Flow diagram of patient distribution
Clinical data
Control patients were admitted for a median of 0 days (interquartile range 0–1). Twelve control patients were admitted, four for neurological complaints, two for cardiac complaints, two for gastrointestinal complaints, and one each for fall, hypotension, overdose, and global weakness. Septic patients were admitted for a median of 5 days (interquartile range 4–8.5). One patient met SIRS criteria and was believed to have an infectious source, was enrolled in the study, subsequently had improvement in his vital signs after resuscitation, and was discharged home without hospitalization with a final diagnosis of gastroenteritis. Six patients were treated in the ICU, and one died. Of 45 septic patients, 28 had confirmation of the source. The most common source was pneumonia, followed by urinary tract infections [Table 1].
Table 1.
Identified source of sepsis in study patients
Secretory phospholipase A2-IIA levels
Controlling for the presence or absence of sepsis, sPLA2-IIA levels did not vary significantly with age (P = 0.46).

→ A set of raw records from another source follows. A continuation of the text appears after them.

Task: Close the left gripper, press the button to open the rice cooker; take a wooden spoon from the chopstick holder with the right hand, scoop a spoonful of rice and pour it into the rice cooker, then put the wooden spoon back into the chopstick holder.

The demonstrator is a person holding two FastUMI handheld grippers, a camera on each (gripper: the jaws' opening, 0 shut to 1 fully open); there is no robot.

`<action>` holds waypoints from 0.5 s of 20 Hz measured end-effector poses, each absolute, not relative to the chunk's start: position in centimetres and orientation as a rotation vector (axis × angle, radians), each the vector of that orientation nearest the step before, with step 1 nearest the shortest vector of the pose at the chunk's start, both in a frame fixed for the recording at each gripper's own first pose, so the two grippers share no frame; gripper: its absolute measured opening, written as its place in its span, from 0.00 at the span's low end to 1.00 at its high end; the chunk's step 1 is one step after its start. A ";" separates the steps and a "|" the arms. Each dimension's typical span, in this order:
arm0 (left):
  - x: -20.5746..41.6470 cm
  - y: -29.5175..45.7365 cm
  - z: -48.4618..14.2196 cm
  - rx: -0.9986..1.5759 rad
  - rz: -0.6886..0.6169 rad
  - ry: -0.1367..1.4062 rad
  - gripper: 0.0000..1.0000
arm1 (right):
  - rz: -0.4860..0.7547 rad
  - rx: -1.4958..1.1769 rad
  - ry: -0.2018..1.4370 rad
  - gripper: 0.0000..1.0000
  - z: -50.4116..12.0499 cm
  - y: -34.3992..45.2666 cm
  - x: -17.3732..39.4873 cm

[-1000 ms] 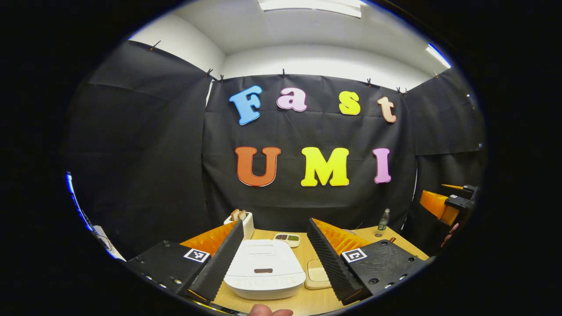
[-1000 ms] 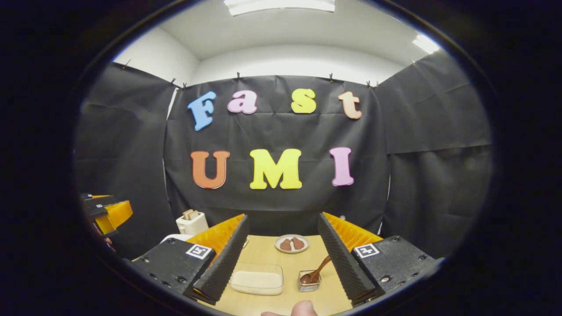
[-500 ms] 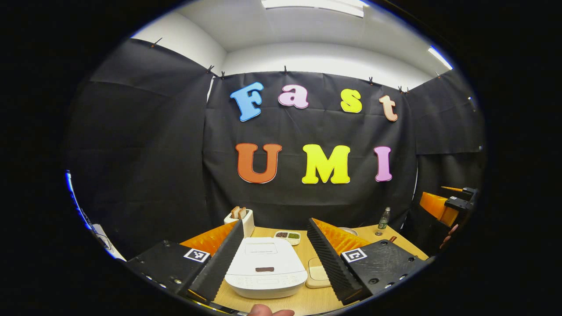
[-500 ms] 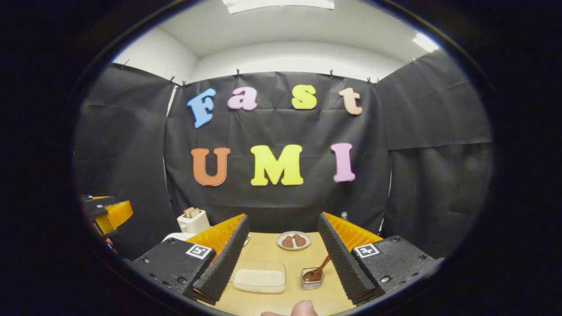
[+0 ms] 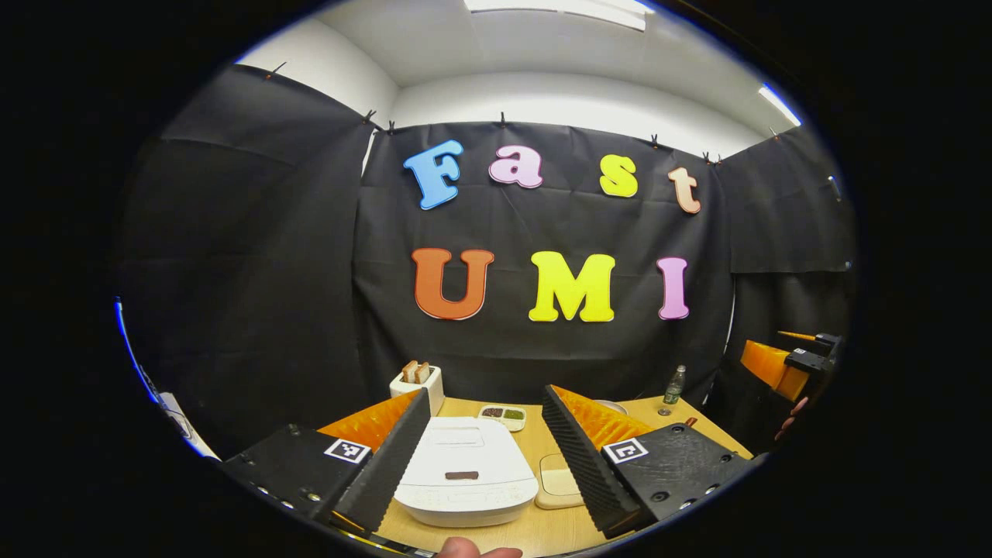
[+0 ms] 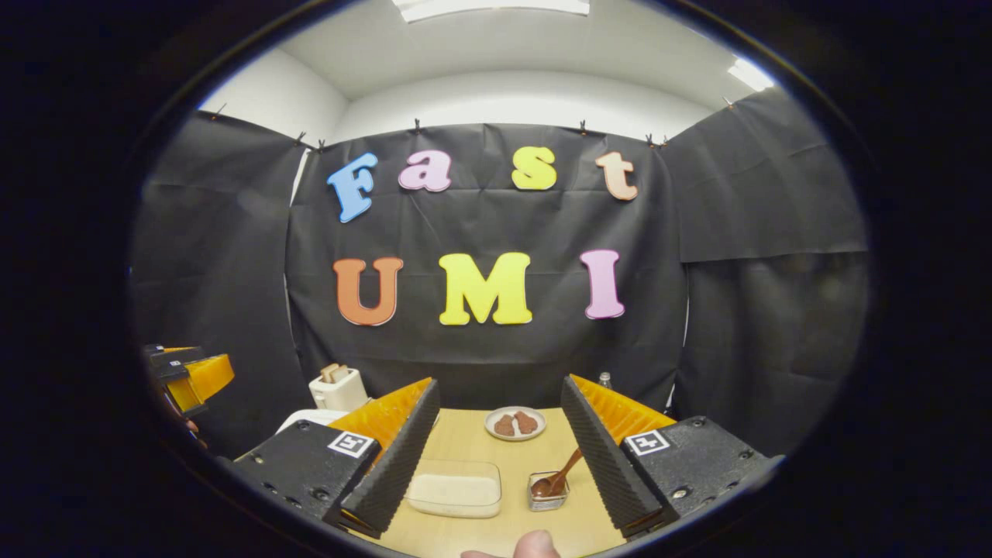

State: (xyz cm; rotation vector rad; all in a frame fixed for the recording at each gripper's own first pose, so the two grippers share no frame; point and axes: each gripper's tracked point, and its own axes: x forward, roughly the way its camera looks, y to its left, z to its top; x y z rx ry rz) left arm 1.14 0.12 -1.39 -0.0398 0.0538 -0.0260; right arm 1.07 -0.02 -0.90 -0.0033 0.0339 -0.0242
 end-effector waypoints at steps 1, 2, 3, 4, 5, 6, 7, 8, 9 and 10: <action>1.3 0.2 -1.7 -0.038 -0.025 0.065 0.94 | -0.023 -0.004 0.036 0.99 -1.1 0.0 1.1; 1.4 0.2 -2.0 -0.038 -0.026 0.077 0.94 | -0.023 -0.004 0.037 0.99 -1.1 -0.1 1.2; 1.5 0.2 -2.4 -0.040 -0.028 0.095 0.94 | -0.023 -0.003 0.038 1.00 -1.3 -0.3 1.5; 1.5 0.1 -2.9 -0.040 -0.028 0.116 0.94 | -0.022 0.000 0.039 1.00 -1.4 -0.4 1.7; 1.7 0.2 -3.4 -0.041 -0.030 0.136 0.94 | -0.020 0.005 0.043 1.00 -1.8 -0.5 1.9; 1.9 0.1 -3.9 -0.043 -0.032 0.158 0.94 | -0.019 0.010 0.049 1.00 -2.0 -0.7 2.2; 2.0 0.0 -4.4 -0.045 -0.035 0.180 0.94 | -0.018 0.013 0.057 1.00 -2.4 -0.9 2.5; 2.5 0.0 -5.1 -0.053 -0.036 0.207 0.89 | -0.016 0.015 0.063 1.00 -2.6 -1.2 2.7; 2.7 -0.1 -5.6 -0.064 -0.041 0.235 0.75 | -0.016 0.017 0.068 1.00 -2.9 -1.6 3.1; 2.9 -0.2 -6.3 -0.075 -0.039 0.269 0.66 | -0.017 0.019 0.073 0.99 -3.2 -2.0 3.6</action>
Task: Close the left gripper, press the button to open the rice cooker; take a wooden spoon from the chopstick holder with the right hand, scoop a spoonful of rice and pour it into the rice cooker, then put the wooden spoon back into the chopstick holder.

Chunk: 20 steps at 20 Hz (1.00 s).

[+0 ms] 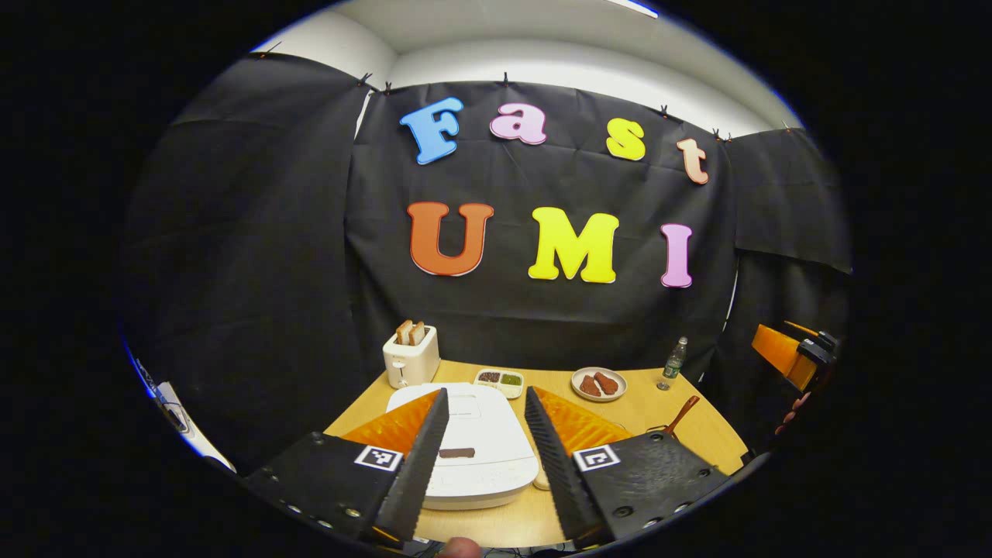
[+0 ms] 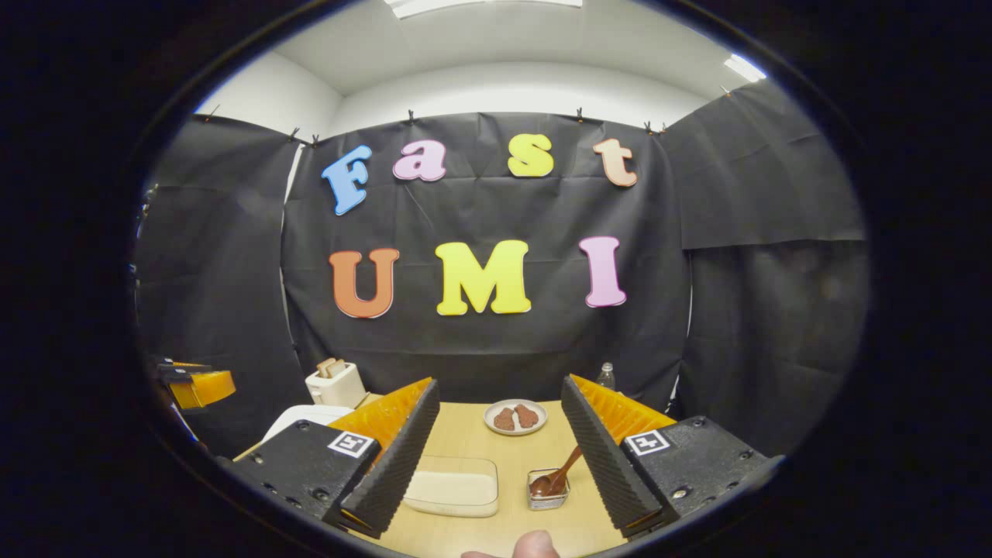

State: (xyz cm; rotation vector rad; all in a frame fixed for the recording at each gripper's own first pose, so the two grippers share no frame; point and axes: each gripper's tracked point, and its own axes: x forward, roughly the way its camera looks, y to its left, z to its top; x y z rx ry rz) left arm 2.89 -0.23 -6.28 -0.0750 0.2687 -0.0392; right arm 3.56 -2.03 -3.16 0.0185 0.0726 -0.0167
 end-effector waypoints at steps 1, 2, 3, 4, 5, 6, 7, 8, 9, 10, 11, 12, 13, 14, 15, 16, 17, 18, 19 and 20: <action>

The median sPLA2-IIA level in controls was 0 ng/ml (interquartile range [IQR] 0–6.5), as compared to septic patients, whose median sPLA2-IIA level was 123 ng/ml (IQR 44–507.75, P < 0.0001) [Figure 2]. sPLA2-IIA levels were higher in patients in whom their sepsis had a confirmed source (n = 28 patients, median sPLA2-IIA level of 186 ng/ml, 95% confidence interval 115.1–516.8) as compared to those with no source identified or a viral source (n = 17, median sPLA2-IIA level 68 ng/ml, 95% confidence interval 38.1–122.7, P = 0.04). sPLA2-IIA levels did not, however, have discriminatory value between patients with sepsis and those with severe sepsis or septic shock (median 123 ng/ml, 95% confidence interval 67.3–180.6 as compared to median 144 ng/ml, 95% confidence interval 33.4–525, P = 0.79). sPLA2-IIA levels had a weak relationship with lactate levels for 43 patients who had lactate levels drawn (r2 = 0.11, P = 0.03). sPLA2-IIA also had a weak relationship with hospital length of stay (r2 = 0.11, P = 0.03).
Figure 2.
Box-and-whisker plot of median and interquartile ranges of secretory phospholipase A2-IIA levels in control and septic patients
Optimal cutoff threshold for the identification of sepsis using sPLA2-IIA appeared to be 25 ng/ml, with a sensitivity of 86.7% (confidence interval 72.5–94.5) and a specificity of 91.1% (confidence interval 77.9–97.1). Utilizing a higher cutoff of 100 ng/ml improved specificity to 97.8% (confidence interval 86.8–00.9) but with sensitivity of 57.8% (confidence interval 42.2–72.0). There were insufficient numbers to adequately determine optimal thresholds for determination of sepsis with a bacterial source versus patients meeting SIRS criteria with no bacterial source identified.
DISCUSSION
Optimal identification of septic patients in the ED is an important goal to decrease morbidity and mortality from this disease.[18] In this study, sPLA2-IIA was elevated significantly in patients presenting with sepsis to the ED as compared to controls with other medical illnesses. With an optimized cutoff of 25 ng/ml, this marker is sensitive and specific enough to be clinically useful in distinguishing the sepsis group from the control group in our ED population. Our findings are consistent with Tan et al., who noted that sPLA2-IIA was an excellent marker for identifying sepsis and accurately distinguished sepsis from nonsepsis groups (sensitivity 91%, specificity 78%, PPV 95, NPV 64%).[15] All patients in their study, however, met at least two SIRS criteria, and our data add to this body of literature by utilizing sPLA2-IIA assay in other ED patients who do not meet SIRS criteria.[15] At this point, it appears that 25 ng/mL may be an optimal cutoff with our assay which maximizes both specificity and sensitivity of this assay. In Tan's study, 2.3 μg/l (2.3 ng/mL) was the optimal cutoff.[15] This is likely due to the difference of capture and detection antibodies used in that particular assay. Previous studies that used other ELISA assays have shown ranges more similar to what we had found. In a study by Rintala et al., for example, they had found that sPLA2-IIA levels ranged from 1.32 to 25.25 ng/ml in normal patients and 12.95 to 1574 ng/ml in those presenting with sepsis.[16]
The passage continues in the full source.